"""

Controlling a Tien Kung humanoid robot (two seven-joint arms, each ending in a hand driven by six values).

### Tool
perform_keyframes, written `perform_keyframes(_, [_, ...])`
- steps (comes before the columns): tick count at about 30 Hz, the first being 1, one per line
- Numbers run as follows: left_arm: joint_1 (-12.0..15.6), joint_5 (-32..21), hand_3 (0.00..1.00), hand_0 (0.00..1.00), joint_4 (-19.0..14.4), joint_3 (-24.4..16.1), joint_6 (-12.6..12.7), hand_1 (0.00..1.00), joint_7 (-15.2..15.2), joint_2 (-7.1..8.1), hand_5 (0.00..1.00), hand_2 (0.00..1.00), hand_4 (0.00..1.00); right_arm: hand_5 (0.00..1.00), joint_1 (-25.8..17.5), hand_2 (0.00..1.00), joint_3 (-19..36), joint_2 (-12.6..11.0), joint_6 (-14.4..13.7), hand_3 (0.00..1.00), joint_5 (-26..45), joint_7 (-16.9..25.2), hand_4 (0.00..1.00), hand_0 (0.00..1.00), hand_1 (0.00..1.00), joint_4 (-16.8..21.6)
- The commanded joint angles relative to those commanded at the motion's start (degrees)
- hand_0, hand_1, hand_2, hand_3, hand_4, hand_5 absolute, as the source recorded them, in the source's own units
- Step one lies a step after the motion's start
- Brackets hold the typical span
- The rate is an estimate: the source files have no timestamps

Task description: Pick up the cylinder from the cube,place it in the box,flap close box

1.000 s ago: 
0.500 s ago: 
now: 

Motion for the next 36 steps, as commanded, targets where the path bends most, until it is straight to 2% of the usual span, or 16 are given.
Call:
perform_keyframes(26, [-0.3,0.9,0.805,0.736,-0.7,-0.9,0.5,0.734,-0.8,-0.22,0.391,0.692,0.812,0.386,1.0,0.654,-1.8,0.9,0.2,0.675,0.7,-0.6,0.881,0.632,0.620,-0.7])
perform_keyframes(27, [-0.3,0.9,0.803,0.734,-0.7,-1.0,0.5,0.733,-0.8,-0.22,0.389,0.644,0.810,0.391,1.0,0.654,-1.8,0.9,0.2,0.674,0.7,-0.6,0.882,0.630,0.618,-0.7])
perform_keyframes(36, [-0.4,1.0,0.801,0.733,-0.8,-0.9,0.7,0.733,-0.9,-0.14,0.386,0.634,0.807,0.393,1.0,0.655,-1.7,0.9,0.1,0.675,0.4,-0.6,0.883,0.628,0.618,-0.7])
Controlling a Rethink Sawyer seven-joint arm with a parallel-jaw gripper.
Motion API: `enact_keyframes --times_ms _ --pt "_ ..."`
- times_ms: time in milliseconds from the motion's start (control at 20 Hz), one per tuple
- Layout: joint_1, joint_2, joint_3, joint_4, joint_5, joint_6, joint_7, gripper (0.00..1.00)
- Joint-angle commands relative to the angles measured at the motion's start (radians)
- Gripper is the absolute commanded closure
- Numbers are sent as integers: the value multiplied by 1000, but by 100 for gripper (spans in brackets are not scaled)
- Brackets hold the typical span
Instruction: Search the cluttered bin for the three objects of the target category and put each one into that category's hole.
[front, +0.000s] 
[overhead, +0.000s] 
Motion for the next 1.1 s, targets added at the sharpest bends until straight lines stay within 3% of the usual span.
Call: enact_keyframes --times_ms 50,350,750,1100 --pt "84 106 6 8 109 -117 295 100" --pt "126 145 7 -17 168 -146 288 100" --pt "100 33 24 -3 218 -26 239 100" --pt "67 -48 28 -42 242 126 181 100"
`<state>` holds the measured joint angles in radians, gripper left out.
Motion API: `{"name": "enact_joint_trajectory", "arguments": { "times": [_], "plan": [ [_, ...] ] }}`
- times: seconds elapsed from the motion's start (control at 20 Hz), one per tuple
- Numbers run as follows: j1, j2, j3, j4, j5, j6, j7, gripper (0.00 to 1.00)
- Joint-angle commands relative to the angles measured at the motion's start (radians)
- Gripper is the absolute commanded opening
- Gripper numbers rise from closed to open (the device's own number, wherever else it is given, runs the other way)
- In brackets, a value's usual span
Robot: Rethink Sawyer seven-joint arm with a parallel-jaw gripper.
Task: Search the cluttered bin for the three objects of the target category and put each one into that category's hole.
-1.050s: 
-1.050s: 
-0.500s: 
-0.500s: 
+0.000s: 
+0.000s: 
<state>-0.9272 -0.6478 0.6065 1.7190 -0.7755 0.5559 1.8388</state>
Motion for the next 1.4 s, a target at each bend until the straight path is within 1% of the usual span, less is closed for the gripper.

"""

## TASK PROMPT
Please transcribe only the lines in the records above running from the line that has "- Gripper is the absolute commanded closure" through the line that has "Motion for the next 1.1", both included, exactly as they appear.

## RESPONSE
- Gripper is the absolute commanded closure
- Numbers are sent as integers: the value multiplied by 1000, but by 100 for gripper (spans in brackets are not scaled)
- Brackets hold the typical span
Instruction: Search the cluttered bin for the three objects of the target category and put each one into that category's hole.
[front, +0.000s] 
[overhead, +0.000s] 
Motion for the next 1.1 s, targets added at the sharpest bends until straight lines stay within 3% of the usual span.

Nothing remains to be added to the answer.